Code for the paper: GAMA: A Large Audio-Language Model with Advanced Audio Understanding and Complex Reasoning Abilities

https://sreyan88.github.io/gamaaudio/

Apache License 2.0

80 stars 8 forks source link

Inference on a single audio input #18

Open jrohsc opened 23 hours ago

jrohsc commented 23 hours ago

Hi,

I tried to modify thegama_inf.py code to test the model on a single audio input. However, I am encountering some issues with the following: ValueError: The following "model_kwargs" are not used by the model: ['audio_input'] (note: typos in the generate arguments will also show up in this list).

Is there a way to fix this error? Or do you guys possess any code that we can test the model on a single audio input?

sonalkum commented 22 hours ago

Can you share your gama_inf.py file so that we can try to reproduce this issue? We have never encountered this issue. You can also check https://huggingface.co/spaces/sonalkum/GAMA here for better clarity on how to infer on single audio.

jrohsc commented 22 hours ago

Is there a way to do it on a code instead of a demo? A notebook file would be helpful!

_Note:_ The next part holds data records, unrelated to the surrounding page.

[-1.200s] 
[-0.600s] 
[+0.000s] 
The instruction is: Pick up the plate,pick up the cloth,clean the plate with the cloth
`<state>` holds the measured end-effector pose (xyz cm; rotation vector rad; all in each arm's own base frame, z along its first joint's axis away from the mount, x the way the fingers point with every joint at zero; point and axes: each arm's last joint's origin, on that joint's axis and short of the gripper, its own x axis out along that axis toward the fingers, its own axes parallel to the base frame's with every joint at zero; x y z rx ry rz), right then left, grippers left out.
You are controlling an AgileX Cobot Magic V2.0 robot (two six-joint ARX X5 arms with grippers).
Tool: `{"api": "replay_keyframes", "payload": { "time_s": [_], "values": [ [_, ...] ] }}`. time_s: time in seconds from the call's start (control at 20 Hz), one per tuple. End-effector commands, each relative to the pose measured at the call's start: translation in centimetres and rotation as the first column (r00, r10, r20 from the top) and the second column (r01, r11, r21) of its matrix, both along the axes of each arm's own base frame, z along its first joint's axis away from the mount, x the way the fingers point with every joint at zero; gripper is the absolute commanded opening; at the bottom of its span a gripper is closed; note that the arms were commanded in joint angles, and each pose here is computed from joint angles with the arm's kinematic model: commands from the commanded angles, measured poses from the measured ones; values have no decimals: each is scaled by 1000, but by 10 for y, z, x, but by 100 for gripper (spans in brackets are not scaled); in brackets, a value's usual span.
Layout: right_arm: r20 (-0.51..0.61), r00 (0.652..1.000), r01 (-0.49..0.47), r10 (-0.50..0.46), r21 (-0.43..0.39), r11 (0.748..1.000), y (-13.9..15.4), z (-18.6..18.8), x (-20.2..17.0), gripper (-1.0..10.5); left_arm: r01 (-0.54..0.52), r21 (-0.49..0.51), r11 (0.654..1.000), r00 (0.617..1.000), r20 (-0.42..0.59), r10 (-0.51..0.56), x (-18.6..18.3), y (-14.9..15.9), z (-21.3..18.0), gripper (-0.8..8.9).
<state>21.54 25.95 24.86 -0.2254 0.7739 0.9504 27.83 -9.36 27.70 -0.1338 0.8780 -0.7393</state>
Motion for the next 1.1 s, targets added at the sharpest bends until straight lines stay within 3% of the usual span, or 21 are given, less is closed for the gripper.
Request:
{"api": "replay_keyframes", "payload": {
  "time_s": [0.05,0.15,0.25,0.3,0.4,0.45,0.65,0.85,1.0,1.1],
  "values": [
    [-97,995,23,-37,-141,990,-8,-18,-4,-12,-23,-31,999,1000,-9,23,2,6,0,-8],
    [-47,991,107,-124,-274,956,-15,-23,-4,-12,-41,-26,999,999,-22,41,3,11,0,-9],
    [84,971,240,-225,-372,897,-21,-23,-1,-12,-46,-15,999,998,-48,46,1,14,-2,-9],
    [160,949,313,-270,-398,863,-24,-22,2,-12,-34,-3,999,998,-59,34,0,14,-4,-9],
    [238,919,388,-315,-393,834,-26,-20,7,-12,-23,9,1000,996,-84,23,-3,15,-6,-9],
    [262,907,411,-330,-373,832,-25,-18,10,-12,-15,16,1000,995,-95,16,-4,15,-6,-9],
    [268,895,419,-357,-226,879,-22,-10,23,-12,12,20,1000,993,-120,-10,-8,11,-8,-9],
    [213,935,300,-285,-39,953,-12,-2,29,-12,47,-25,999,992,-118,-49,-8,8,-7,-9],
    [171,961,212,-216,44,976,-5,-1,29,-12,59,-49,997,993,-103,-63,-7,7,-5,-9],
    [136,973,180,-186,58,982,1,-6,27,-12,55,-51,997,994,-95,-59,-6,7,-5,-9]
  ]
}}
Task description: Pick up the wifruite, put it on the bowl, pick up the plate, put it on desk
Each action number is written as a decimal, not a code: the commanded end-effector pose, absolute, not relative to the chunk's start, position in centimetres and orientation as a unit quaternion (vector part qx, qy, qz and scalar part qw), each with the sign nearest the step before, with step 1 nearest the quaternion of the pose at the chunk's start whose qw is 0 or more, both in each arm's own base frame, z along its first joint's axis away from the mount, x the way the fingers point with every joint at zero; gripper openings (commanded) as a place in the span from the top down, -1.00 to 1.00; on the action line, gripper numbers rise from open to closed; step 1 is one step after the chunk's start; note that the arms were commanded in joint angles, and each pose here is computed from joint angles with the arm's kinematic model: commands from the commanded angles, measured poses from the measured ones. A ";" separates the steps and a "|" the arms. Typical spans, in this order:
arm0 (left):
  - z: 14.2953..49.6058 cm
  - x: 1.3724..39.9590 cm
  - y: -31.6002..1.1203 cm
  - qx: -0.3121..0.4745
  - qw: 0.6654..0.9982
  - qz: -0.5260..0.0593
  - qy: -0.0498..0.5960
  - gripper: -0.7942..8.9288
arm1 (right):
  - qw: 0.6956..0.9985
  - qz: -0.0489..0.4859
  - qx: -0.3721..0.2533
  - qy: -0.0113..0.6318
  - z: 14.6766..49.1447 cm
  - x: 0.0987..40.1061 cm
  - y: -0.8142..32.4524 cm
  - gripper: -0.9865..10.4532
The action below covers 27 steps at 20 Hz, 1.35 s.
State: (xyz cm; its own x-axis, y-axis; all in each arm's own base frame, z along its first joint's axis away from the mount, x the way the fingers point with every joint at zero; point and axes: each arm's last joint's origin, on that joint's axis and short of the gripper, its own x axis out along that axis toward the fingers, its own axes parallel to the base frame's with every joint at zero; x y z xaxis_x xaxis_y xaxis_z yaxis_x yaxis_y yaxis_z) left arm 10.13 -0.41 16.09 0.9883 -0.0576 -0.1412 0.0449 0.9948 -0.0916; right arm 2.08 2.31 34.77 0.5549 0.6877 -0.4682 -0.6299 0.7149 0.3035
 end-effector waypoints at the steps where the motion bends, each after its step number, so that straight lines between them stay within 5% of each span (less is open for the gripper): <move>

Sreyan88 commented 22 hours ago

Hi @jrohsc ,

I am thinking you might have missed installing our version of Transformers. Please check installation instructions here:

https://github.com/Sreyan88/GAMA?tab=readme-ov-file#setup-%EF%B8%8F

jrohsc commented 21 hours ago

Here is my ipynb code I used on my local machine. Assume that this is in the GAMA directory. https://drive.google.com/file/d/1biav6H9EEvDzPG4GSt1CdSPvnUIJs00V/view?usp=sharing

jrohsc commented 16 hours ago

Hi, I even used the python script but I got the same error even I installed based on the instruction. I downloaded the Llama-2-7b-chat-hf-qformer folder as the base model and used the checkpoint-2500/pytorch_model.bin as the eval model path. What could be the potential reason for the above error?